Herbert M. Kopf (June 25, 1901 – March 22, 1996) was an American football player and coach.  He served as the head football coach at Manhattan College from 1938 to 1942 and as the head coach for the Boston Yanks of the National Football League (NFL) from 1944 to 1946.

Playing career
A star baseball player at New Britain High School in New Britain, Connecticut, Kopf switched to football when Washington & Jefferson College dropped its baseball program before his freshman season. A star offensive and defensive end, Kopf was a member of the 10-0 Presidents team that played in the 1922 Rose Bowl, becoming the first freshman ever to play in a Rose Bowl. As a sophomore, Kopf was selected by coach John W. Heisman to call the offensive plays and was a Walter Camp All-America selection.

Coaching career
While attending Georgetown Law School, Kopf was hired as an offensive assistant by Lou Little in 1925. Kopf followed Little to Columbia University in 1930 where he coached the ends and backfield for eight seasons. In 1934, Columbia won the Ivy League championship, finishing the season with a 7–1 record and a 7–0 win in the 1934 Rose Bowl.

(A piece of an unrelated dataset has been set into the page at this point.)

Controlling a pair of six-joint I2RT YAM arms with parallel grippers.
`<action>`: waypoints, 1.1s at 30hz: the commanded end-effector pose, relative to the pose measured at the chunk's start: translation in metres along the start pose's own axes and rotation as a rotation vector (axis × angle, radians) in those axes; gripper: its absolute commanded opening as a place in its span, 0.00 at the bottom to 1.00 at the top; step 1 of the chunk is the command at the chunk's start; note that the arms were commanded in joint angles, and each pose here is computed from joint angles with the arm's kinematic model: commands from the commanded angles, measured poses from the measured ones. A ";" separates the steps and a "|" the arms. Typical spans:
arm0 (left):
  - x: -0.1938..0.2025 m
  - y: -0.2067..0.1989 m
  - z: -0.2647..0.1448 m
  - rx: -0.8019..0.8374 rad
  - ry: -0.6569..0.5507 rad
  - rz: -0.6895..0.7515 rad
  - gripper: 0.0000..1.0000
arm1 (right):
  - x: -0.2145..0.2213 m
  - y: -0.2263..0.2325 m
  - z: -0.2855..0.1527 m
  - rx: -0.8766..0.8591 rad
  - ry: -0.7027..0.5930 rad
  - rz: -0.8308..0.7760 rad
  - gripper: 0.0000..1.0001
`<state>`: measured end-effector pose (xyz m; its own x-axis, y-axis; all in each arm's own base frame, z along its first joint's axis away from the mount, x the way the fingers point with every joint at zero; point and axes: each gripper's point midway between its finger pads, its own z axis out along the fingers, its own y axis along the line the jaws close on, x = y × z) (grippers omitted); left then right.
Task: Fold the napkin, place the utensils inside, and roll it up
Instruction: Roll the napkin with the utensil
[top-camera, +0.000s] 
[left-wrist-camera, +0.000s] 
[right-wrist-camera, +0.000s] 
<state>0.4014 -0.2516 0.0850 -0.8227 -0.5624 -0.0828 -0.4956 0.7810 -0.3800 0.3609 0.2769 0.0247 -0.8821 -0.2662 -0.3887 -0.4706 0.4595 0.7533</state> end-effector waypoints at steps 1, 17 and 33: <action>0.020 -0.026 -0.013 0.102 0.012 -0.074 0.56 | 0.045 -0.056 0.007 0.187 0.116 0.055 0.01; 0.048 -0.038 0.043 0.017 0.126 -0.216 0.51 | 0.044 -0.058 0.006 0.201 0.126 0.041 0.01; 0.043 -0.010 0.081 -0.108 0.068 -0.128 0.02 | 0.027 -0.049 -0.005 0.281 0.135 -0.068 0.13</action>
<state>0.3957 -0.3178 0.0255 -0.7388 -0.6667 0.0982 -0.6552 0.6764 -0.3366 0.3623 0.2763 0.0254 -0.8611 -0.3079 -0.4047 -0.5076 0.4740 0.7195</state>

Kopf was the head football coach at the Manhattan College from 1938 until the program ended in 1942. His career coaching record at Manhattan was 18–24–1.  This ranks him second at Manhattan in total wins and fifth at Manhattan in winning percentage.

Upon the conclusion of the 1942 season, Manhattan College (like many schools of the day) suspended intercollegiate football games because of World War II. Upon completion of the war, the school decided not to reactivate the program. Kopf was the school's athletic director from 1938 to 1943.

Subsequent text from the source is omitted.